> Prompt
Could you copy every line of the data that contains "camera"?

> Extracted material
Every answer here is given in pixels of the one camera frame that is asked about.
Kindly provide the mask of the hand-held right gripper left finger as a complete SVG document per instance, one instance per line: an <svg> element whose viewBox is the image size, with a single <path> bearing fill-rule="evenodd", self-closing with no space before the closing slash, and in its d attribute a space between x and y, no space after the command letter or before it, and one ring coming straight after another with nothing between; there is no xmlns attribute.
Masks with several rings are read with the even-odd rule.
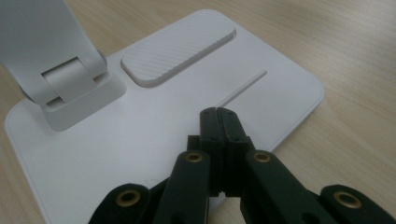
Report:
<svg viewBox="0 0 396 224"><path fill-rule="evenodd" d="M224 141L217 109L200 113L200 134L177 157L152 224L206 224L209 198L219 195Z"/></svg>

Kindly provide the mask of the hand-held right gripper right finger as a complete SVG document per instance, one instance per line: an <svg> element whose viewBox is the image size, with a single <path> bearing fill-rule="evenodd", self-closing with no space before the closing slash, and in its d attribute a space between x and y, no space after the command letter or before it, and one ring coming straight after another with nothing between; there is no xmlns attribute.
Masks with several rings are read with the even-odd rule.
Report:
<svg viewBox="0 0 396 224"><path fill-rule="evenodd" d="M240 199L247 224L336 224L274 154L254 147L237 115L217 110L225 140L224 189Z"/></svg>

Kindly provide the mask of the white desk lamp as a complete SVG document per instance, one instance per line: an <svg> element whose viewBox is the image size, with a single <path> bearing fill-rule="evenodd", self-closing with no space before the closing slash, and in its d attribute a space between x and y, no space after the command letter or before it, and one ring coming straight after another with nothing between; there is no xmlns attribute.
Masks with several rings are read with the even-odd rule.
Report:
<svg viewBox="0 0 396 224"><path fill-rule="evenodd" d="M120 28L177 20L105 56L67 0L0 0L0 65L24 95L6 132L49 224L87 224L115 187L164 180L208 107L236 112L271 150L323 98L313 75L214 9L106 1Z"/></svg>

--

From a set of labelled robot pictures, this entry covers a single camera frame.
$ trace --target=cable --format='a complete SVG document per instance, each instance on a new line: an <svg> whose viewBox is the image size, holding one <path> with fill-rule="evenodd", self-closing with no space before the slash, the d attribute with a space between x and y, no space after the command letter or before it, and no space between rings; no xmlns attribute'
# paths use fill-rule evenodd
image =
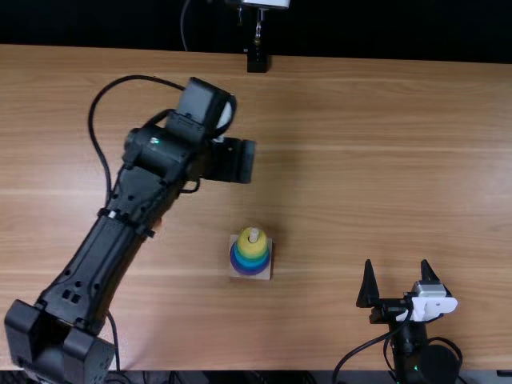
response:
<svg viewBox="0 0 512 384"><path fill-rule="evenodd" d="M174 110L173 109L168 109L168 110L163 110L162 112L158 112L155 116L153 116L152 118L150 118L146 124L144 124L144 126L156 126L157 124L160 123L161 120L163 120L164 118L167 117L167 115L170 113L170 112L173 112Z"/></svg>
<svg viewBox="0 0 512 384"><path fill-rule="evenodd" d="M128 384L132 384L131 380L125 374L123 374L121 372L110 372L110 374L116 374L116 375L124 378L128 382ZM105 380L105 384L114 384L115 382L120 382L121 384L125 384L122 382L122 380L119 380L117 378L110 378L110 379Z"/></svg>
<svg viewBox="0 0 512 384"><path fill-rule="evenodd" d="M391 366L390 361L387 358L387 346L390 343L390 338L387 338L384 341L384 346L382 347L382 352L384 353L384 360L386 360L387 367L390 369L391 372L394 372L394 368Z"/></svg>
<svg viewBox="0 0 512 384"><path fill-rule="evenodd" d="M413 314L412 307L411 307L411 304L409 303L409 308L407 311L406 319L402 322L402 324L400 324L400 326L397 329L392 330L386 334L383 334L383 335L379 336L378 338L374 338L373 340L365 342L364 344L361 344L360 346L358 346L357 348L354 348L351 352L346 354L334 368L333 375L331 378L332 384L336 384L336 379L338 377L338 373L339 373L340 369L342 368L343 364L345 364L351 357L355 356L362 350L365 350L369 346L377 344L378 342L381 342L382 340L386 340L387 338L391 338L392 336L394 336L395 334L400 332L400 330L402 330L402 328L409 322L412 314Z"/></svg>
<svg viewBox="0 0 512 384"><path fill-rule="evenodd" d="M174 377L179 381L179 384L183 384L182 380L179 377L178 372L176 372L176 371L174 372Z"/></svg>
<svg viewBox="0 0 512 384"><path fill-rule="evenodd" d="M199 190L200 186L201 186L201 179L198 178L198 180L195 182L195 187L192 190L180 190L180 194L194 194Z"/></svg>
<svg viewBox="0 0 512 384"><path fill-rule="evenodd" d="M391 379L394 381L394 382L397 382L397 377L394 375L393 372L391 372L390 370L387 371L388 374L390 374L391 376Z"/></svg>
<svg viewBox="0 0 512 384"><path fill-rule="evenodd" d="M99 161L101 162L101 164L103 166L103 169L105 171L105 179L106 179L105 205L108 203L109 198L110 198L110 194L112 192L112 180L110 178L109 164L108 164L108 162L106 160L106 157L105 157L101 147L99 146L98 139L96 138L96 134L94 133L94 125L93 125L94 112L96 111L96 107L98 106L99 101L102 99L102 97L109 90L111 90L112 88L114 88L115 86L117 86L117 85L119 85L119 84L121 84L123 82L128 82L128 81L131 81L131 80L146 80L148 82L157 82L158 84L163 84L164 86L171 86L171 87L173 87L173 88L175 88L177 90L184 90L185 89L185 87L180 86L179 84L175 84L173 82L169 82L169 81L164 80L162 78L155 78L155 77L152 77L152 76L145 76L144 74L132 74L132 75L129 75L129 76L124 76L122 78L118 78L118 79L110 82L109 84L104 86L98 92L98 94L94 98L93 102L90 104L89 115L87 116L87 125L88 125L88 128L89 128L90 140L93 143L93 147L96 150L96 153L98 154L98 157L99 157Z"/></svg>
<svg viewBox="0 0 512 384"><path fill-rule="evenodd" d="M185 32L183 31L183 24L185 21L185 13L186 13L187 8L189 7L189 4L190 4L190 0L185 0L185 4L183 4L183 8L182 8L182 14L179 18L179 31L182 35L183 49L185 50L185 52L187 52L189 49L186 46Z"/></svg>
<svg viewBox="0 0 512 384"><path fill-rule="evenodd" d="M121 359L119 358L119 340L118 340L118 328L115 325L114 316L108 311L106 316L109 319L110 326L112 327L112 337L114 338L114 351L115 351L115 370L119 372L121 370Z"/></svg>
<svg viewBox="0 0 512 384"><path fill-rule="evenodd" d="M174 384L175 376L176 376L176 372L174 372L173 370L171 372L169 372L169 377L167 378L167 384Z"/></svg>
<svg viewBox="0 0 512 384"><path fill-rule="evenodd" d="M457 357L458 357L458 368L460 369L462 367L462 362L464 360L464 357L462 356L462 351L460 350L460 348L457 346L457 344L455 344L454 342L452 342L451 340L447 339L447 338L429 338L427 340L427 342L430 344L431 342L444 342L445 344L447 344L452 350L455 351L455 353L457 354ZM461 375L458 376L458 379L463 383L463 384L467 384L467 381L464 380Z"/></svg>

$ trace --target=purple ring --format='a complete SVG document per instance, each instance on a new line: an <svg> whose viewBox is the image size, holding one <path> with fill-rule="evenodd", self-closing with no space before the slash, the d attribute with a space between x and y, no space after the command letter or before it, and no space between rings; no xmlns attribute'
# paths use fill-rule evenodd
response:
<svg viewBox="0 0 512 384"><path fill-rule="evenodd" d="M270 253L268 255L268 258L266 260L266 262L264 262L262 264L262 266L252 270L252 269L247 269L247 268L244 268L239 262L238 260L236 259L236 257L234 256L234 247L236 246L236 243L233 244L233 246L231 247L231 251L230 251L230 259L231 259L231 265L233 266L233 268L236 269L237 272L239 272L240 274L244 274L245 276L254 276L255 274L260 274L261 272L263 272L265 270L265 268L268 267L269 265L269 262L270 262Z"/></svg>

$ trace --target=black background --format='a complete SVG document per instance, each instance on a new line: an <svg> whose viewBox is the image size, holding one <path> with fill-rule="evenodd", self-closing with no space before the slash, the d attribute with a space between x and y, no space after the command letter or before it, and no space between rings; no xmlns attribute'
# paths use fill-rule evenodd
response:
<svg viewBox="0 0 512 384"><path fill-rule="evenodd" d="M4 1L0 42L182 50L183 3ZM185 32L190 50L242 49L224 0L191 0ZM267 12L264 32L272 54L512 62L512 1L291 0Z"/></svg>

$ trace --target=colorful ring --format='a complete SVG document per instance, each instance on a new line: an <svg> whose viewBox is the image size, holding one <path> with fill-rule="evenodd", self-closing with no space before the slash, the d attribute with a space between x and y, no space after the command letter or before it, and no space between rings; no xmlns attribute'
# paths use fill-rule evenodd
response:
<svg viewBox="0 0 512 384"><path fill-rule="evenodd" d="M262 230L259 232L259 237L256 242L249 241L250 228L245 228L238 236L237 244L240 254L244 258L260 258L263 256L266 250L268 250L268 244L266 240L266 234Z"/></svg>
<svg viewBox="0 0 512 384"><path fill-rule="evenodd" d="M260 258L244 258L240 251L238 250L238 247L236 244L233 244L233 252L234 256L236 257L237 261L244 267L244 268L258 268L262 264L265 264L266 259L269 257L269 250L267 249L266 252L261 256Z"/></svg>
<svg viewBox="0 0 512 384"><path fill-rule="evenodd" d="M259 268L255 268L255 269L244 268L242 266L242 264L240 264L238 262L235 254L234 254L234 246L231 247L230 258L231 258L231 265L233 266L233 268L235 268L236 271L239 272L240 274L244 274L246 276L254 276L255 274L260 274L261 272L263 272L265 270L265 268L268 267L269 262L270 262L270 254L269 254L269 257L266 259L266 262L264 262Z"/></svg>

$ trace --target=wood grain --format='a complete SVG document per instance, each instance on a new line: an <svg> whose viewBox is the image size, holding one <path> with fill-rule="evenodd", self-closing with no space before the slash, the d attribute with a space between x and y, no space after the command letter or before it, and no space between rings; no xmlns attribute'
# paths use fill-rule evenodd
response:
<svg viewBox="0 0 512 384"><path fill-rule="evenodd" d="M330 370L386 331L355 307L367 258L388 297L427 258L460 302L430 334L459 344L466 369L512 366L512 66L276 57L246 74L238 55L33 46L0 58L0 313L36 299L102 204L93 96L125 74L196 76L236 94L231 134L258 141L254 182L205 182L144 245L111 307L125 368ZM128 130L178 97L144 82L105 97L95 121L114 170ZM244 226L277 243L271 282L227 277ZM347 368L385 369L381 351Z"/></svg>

> Your response
Every answer here is given in pixels of the one camera frame that is asked about.
From a set of labelled robot pictures, this entry covers a single camera frame.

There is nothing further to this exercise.